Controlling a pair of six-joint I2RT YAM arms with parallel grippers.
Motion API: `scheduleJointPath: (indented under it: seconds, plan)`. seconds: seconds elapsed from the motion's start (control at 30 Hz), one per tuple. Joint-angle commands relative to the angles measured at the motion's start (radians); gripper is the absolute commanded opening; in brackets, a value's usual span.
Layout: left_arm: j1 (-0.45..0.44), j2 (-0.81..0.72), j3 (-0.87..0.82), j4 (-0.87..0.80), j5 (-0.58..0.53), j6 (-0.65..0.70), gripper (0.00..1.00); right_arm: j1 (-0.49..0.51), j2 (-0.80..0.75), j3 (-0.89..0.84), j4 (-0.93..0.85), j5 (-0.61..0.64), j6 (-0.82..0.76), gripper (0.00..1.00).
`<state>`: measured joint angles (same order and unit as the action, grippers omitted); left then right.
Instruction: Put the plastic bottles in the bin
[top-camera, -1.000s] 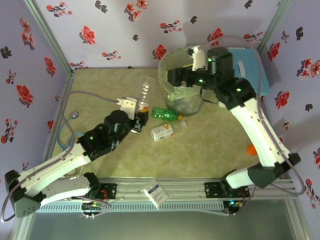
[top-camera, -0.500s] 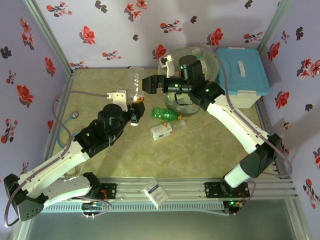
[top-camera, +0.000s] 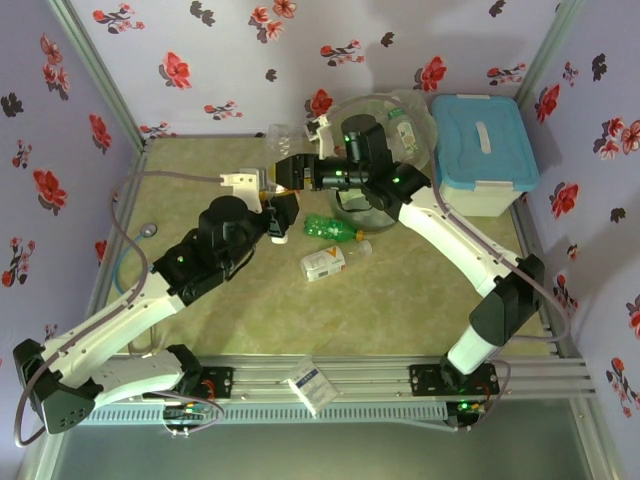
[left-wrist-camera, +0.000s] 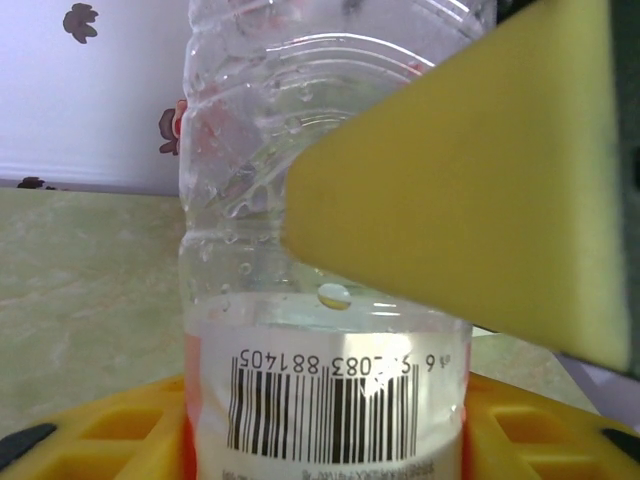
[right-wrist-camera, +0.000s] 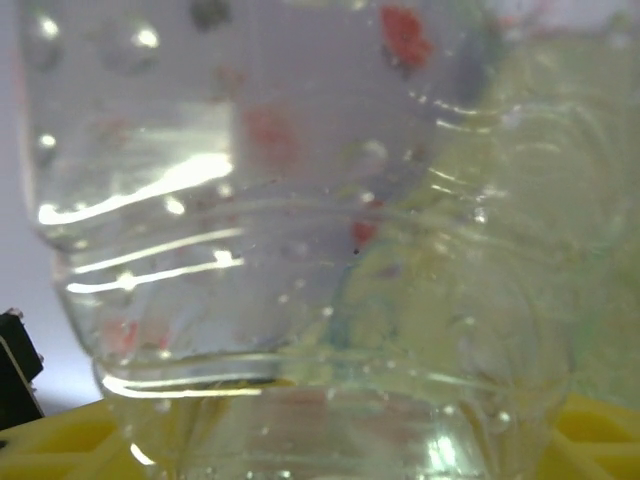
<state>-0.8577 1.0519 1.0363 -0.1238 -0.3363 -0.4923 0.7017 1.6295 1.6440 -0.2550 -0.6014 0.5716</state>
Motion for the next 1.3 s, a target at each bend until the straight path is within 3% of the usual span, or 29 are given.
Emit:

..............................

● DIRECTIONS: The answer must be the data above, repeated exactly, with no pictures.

● TASK SOLUTION:
Controlling a pair of six-joint I2RT YAM arms with parallel grippers.
Motion API: `scheduleJointPath: (indented under it: seconds, plan)`. seconds: seconds elapsed from the motion's start (control at 30 Hz), one per tuple. Joint-angle commands relative to the angles measured at the motion's start (radians); gripper is the absolute commanded opening; in brackets, a value's usual span.
Layout: left_arm: j1 (-0.45..0.44), j2 (-0.81..0.72), j3 (-0.87..0.82), j4 (-0.87..0.80), j5 (-0.58..0.53), j6 (-0.65..0.70), gripper (0.00..1.00); right_arm: j1 (-0.49..0.51), j2 (-0.80..0.75), j3 (-0.89..0.84), j4 (-0.93..0.85), j5 (-0.61..0.64), j6 (-0.82..0.76), gripper (0.00..1.00).
`<state>`: measured joint angles (same order and unit as the action, grippers omitted); left then right.
Instruction: Put the plastic bottles in the bin
[top-camera, -1.000s] 
[top-camera, -0.500s] 
[top-camera, +0.000s] 
[left-wrist-camera, +0.000s] 
[right-wrist-camera, +0.000s] 
<state>-0.8577 1.0519 1.0363 -0.1238 -0.3363 -0.4923 0.7017 1.6295 1.6440 -0.2550 -0.6014 0.5716</state>
Motion for the next 1.3 s, a target at each bend until the straight path is within 3% of the usual span, or 29 are given.
Emit:

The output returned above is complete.